EXERCISE AIM: Restate all of the data exactly.

[RECORDED DATA — start]

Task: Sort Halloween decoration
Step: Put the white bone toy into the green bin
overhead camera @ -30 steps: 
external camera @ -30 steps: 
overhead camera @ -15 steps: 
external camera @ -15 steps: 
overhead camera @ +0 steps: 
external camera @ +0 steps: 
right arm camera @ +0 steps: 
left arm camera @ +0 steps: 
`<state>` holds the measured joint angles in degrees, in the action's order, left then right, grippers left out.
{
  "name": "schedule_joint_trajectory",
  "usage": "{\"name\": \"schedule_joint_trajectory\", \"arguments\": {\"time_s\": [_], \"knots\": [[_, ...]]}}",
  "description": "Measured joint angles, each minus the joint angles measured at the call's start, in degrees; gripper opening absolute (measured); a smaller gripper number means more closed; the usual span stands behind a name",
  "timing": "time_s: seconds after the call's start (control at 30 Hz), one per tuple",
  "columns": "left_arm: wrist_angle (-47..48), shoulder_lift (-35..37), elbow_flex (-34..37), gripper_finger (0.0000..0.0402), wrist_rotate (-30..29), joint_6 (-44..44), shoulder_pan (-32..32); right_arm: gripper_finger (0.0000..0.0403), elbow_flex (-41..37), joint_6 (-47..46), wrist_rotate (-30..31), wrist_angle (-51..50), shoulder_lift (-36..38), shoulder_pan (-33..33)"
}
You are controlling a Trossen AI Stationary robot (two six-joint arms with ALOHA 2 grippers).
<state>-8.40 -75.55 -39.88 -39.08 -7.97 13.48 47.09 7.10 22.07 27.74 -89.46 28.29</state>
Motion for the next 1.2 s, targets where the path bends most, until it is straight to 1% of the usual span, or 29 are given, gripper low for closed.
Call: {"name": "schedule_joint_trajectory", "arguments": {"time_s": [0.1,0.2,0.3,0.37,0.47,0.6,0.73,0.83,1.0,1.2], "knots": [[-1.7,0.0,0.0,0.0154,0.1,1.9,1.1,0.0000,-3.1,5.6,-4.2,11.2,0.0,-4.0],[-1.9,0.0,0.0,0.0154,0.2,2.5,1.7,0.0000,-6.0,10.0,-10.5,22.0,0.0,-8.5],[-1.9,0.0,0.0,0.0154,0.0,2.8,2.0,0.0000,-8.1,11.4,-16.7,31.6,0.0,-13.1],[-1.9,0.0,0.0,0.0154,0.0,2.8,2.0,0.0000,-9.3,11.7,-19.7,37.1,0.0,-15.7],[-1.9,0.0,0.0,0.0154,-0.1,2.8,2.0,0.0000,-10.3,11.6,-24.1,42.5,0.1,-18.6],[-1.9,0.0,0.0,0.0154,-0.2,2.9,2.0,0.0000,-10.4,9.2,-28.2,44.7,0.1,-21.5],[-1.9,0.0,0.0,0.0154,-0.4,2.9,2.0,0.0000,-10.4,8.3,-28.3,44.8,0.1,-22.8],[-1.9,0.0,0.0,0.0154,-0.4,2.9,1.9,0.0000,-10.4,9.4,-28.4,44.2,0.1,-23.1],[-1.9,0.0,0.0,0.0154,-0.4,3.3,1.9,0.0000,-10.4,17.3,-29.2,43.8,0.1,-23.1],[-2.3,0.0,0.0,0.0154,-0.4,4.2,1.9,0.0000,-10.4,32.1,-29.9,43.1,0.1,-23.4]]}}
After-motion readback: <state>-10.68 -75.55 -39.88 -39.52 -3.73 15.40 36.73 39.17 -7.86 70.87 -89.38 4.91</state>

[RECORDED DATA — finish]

SOLUTION TO THIS PROBLEM:
Task: Sort Halloween decoration
Step: Put the white bone toy into the green bin
overhead camera @ -30 steps: 
external camera @ -30 steps: 
overhead camera @ -15 steps: 
external camera @ -15 steps: 
overhead camera @ +0 steps: 
external camera @ +0 steps: 
right arm camera @ +0 steps: 
left arm camera @ +0 steps: 
`<state>` holds the measured joint angles in degrees, in the action's order, left then right, grippers left out.
{
  "name": "schedule_joint_trajectory",
  "usage": "{\"name\": \"schedule_joint_trajectory\", \"arguments\": {\"time_s\": [_], \"knots\": [[_, ...]]}}",
  "description": "Measured joint angles, each minus the joint angles measured at the call's start, in degrees; gripper opening absolute (measured); a smaller gripper number means more closed; the usual span stands behind a name",
  "timing": "time_s: seconds after the call's start (control at 30 Hz), one per tuple",
  "columns": "left_arm: wrist_angle (-47..48), shoulder_lift (-35..37), elbow_flex (-34..37), gripper_finger (0.0000..0.0402), wrist_rotate (-30..29), joint_6 (-44..44), shoulder_pan (-32..32); right_arm: gripper_finger (0.0000..0.0403), elbow_flex (-41..37), joint_6 (-47..46), wrist_rotate (-30..31), wrist_angle (-51..50), shoulder_lift (-36..38), shoulder_pan (-33..33)"
}
You are controlling a Trossen AI Stationary robot (two six-joint arms with ALOHA 2 grippers).
<state>-8.40 -75.55 -39.88 -39.08 -7.97 13.48 47.09 7.10 22.07 27.74 -89.46 28.29</state>
Motion for the next 1.2 s, targets where the path bends most, until it is straight to 1% of the usual span, or 29 are given, gripper low for closed.
Call: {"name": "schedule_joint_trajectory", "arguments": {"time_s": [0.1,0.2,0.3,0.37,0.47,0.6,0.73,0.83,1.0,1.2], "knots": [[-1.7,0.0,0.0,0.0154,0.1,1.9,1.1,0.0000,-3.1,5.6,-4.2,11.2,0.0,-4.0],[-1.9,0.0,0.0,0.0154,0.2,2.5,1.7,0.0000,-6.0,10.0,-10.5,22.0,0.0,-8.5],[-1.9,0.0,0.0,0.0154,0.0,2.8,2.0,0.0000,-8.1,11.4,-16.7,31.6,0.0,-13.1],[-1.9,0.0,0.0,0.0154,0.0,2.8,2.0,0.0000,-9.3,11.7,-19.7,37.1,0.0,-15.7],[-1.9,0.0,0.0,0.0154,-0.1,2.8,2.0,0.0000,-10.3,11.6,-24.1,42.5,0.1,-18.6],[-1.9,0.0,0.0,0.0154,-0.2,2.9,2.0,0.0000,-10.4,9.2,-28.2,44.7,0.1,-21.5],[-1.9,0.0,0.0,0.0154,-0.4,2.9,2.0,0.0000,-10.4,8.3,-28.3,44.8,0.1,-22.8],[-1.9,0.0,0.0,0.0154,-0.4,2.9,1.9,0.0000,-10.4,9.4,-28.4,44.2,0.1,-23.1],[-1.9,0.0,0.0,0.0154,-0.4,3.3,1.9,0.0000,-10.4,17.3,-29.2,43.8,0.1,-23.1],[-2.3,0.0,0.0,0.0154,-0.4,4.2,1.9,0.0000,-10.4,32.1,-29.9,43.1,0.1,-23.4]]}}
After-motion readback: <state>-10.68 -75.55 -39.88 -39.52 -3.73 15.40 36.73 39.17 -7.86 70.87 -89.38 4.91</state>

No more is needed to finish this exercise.